Leaving out the pictures, retype the lines from the top of the listing through the line with "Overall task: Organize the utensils" exactly.

## Dataset section
━━━━━━━━

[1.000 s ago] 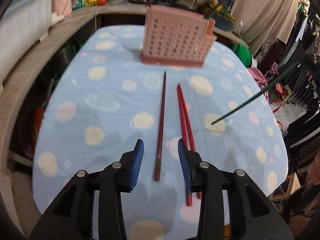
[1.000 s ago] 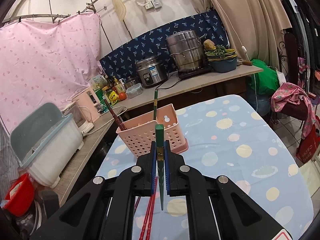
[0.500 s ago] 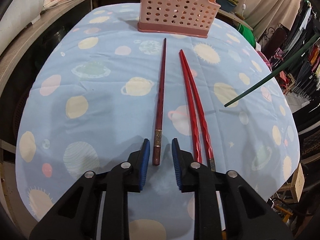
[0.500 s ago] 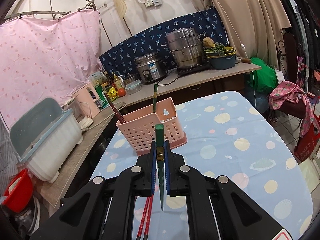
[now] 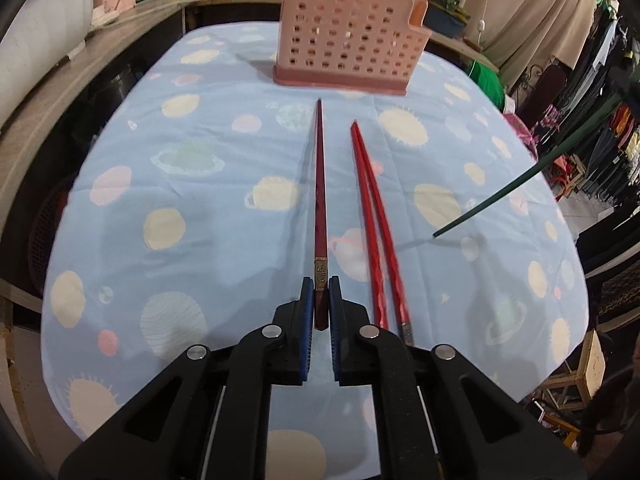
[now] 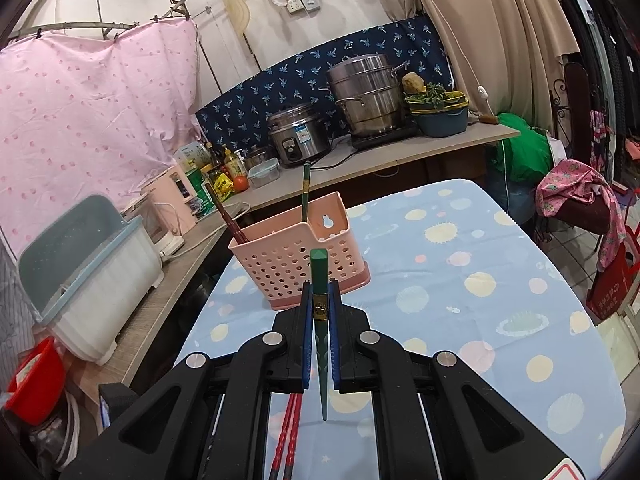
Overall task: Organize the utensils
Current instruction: 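Lift both chopsticks and carry them over the pink holder with both tools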
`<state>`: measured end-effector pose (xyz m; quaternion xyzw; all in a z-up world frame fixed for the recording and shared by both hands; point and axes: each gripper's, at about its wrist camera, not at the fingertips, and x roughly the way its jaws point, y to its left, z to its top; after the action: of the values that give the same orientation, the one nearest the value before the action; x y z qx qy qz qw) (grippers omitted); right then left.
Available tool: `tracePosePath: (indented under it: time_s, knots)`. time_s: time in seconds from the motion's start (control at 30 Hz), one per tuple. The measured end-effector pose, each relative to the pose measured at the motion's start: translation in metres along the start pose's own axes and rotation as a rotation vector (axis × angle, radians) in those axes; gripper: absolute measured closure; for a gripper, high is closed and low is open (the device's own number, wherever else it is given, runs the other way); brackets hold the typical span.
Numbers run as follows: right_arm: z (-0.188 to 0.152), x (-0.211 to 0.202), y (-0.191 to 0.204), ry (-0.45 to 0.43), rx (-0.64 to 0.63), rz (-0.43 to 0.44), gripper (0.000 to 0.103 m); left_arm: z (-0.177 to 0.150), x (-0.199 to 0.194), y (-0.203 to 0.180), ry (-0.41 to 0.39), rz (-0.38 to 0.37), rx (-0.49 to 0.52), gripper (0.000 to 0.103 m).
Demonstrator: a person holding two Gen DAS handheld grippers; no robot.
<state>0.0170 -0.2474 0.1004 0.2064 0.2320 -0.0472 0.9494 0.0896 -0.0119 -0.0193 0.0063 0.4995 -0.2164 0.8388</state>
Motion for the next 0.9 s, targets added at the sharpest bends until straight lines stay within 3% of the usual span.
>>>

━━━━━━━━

## Result for this exercise
[1.000 s ago] 
[1.000 s ago] 
[0.500 s ago] 
[0.500 s ago] 
[now] 
[now] 
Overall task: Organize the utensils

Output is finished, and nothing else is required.